### Required action
Leave every picture out, and retype all the remaining records exactly.

### Records for this task

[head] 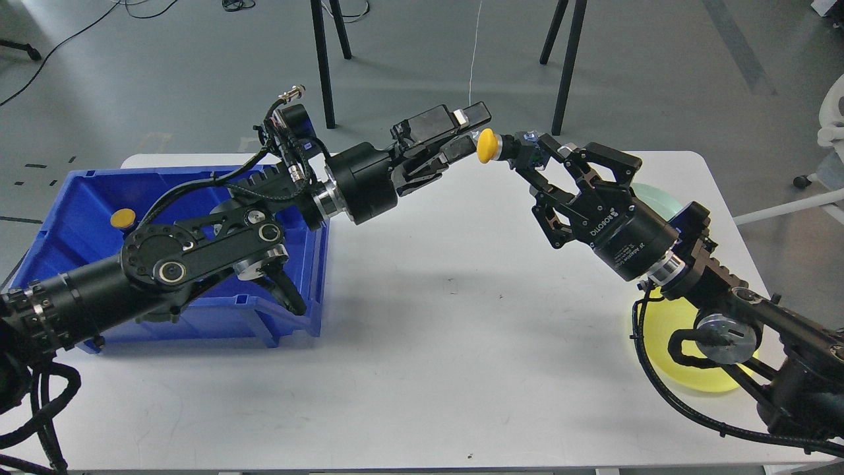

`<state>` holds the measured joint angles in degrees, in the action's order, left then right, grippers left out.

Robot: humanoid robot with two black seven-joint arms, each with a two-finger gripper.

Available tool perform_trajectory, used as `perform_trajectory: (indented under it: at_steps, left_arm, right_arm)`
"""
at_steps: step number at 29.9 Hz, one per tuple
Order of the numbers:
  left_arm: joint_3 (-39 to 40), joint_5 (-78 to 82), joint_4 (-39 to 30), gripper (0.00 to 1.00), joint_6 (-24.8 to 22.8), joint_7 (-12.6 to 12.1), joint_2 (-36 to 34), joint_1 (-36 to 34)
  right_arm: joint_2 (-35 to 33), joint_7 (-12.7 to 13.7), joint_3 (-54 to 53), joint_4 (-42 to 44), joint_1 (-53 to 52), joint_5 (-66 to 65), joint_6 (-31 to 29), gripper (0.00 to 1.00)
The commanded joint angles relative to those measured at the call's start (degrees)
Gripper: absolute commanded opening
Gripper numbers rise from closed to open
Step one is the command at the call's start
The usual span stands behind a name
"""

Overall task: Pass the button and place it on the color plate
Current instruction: 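Carry the button with the right gripper down onto the yellow plate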

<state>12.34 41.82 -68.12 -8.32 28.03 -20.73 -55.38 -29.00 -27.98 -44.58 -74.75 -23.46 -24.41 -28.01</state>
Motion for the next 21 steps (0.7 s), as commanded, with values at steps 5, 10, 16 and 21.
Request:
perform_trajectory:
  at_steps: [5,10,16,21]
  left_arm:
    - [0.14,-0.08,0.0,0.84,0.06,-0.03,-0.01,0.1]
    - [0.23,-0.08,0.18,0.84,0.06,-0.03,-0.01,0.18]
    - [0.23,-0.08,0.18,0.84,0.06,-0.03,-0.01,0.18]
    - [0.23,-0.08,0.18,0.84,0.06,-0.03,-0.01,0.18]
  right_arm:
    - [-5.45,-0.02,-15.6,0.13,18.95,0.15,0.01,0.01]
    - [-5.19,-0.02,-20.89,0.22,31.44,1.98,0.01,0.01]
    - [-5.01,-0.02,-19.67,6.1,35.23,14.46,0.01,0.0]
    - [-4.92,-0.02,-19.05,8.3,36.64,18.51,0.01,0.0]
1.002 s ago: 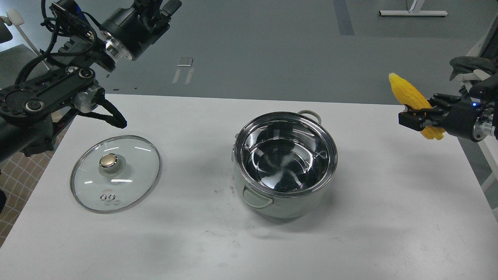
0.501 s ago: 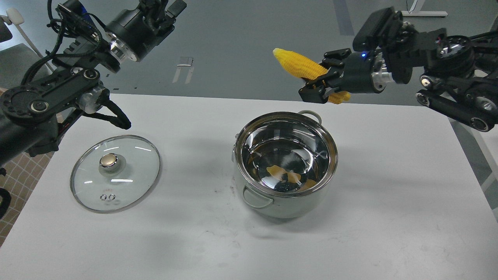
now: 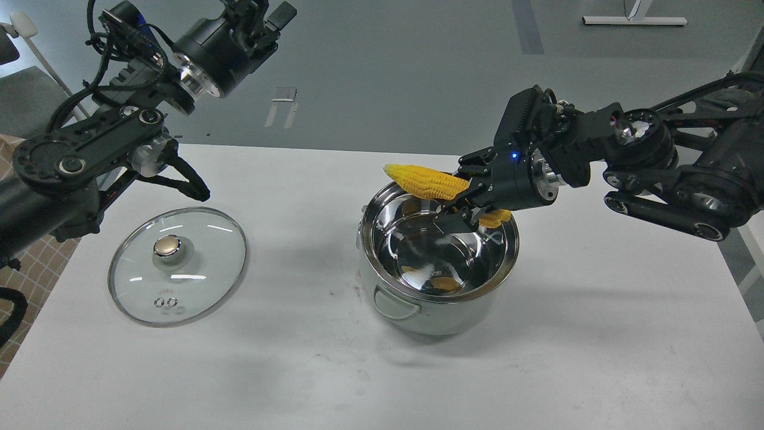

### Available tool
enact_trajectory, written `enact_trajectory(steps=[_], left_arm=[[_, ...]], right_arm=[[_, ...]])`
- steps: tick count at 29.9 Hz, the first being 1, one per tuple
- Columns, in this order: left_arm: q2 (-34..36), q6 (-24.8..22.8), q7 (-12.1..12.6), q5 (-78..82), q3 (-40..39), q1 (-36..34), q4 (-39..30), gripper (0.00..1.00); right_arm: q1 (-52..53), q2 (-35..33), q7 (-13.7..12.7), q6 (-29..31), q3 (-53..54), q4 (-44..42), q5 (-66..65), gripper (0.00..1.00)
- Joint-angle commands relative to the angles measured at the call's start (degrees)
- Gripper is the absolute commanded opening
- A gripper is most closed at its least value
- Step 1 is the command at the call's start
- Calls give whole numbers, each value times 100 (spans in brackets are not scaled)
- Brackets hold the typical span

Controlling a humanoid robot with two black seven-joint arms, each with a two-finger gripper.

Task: Open pot and put corn in
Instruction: 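Carry the corn over the open pot and lower it inside, then open the right gripper to release the corn into the pot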

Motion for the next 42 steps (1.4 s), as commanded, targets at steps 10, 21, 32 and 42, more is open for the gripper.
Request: enact_trajectory(steps=[10, 21, 32, 42], left_arm=[[-38, 0, 0, 0, -1, 0, -4, 96], [-38, 0, 0, -9, -10, 17, 5, 96], [-38, 0, 0, 0, -19, 26, -4, 96], [-38, 0, 0, 0, -19, 35, 5, 96]], right_arm=[[-277, 621, 0, 0, -173, -500, 14, 0], [-304, 815, 0, 9, -419, -624, 5, 0], [-427, 859, 0, 9, -604, -729, 5, 0], [-506, 1026, 0, -18, -595, -817, 14, 27]])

### Reply to the exercise
[head] 

`<state>` holds the measured joint angles in degrees, in the action's order, left then right, grippers left out.

Robot: humanoid robot with two black seven-joint arms, each with a two-finger gripper.

Available tool perform_trajectory, used as `perform_trajectory: (indented under it: at_steps, left_arm, right_arm)`
"""
at_steps: step number at 29.9 Hz, one per tuple
Order of the numbers:
  left_arm: joint_3 (-39 to 40), joint_5 (-78 to 82), joint_4 (-39 to 30), gripper (0.00 to 1.00), joint_6 (-24.8 to 22.8), joint_7 (-12.6 to 12.1), joint_2 (-36 to 34), joint_1 (-36 to 34)
  right_arm: joint_2 (-35 to 33), joint_7 (-12.7 to 13.7), joint_3 (-54 to 53), joint_4 (-42 to 44), joint_1 (-53 to 52), joint_5 (-66 to 65), joint_6 (-31 to 29), gripper (0.00 to 1.00)
The commanded joint angles relative to those measured at the call's start (degrees)
Gripper: absolute commanded opening
Gripper numbers rise from closed to open
Step one is the command at the call's start
The usual span stands behind a name
"""

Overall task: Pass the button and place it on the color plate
Current instruction: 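Carry the button with the right gripper down onto the yellow plate
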
<state>12.34 41.82 -68.12 -8.32 28.03 -20.73 -55.38 -29.00 -27.98 -44.58 -74.75 -23.46 -24.41 -28.01</state>
Motion for the next 21 steps (0.7 s), as commanded, with values at steps 5, 10, 16 and 21.
Request:
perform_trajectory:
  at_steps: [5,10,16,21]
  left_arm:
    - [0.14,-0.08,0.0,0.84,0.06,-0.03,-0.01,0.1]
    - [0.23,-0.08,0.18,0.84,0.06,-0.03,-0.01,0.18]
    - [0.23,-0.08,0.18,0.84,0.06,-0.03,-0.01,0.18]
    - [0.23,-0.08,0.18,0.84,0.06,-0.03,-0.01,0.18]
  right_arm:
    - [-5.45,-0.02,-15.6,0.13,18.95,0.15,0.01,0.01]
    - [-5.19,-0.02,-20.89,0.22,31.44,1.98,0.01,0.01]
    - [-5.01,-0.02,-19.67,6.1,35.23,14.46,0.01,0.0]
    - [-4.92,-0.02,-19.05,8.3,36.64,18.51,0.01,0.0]
1.002 s ago: 
0.501 s ago: 
now: 

### Available tool
enact_trajectory, written `enact_trajectory(steps=[_], left_arm=[[_, ...]], right_arm=[[_, ...]])`
- steps: tick count at 29.9 Hz, the first being 1, one per tuple
- Columns, in this order: left_arm: q2 (-34..36), q6 (-24.8..22.8), q7 (-12.1..12.6), q5 (-78..82), q3 (-40..39), q1 (-36..34), q4 (-39..30), gripper (0.00..1.00); right_arm: q1 (-52..53), q2 (-35..33), q7 (-13.7..12.7), q6 (-29..31), q3 (-53..54), q4 (-44..42), q5 (-66..65), gripper (0.00..1.00)
- Joint-angle commands relative to the angles measured at the call's start (degrees)
- Gripper is the absolute commanded opening
- A gripper is most closed at its least value
- Step 1 is the command at the call's start
- Calls give whole numbers, each value times 100 (spans in brackets are not scaled)
- Brackets hold the typical span

Controlling a humanoid robot with two black seven-joint arms, each with a two-finger gripper.

Task: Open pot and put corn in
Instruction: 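Carry the corn over the open pot and lower it inside, then open the right gripper to release the corn into the pot
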
Motion for the next 42 steps (1.4 s), as commanded, targets at steps 10, 21, 32 and 42, more is open for the gripper.
Request: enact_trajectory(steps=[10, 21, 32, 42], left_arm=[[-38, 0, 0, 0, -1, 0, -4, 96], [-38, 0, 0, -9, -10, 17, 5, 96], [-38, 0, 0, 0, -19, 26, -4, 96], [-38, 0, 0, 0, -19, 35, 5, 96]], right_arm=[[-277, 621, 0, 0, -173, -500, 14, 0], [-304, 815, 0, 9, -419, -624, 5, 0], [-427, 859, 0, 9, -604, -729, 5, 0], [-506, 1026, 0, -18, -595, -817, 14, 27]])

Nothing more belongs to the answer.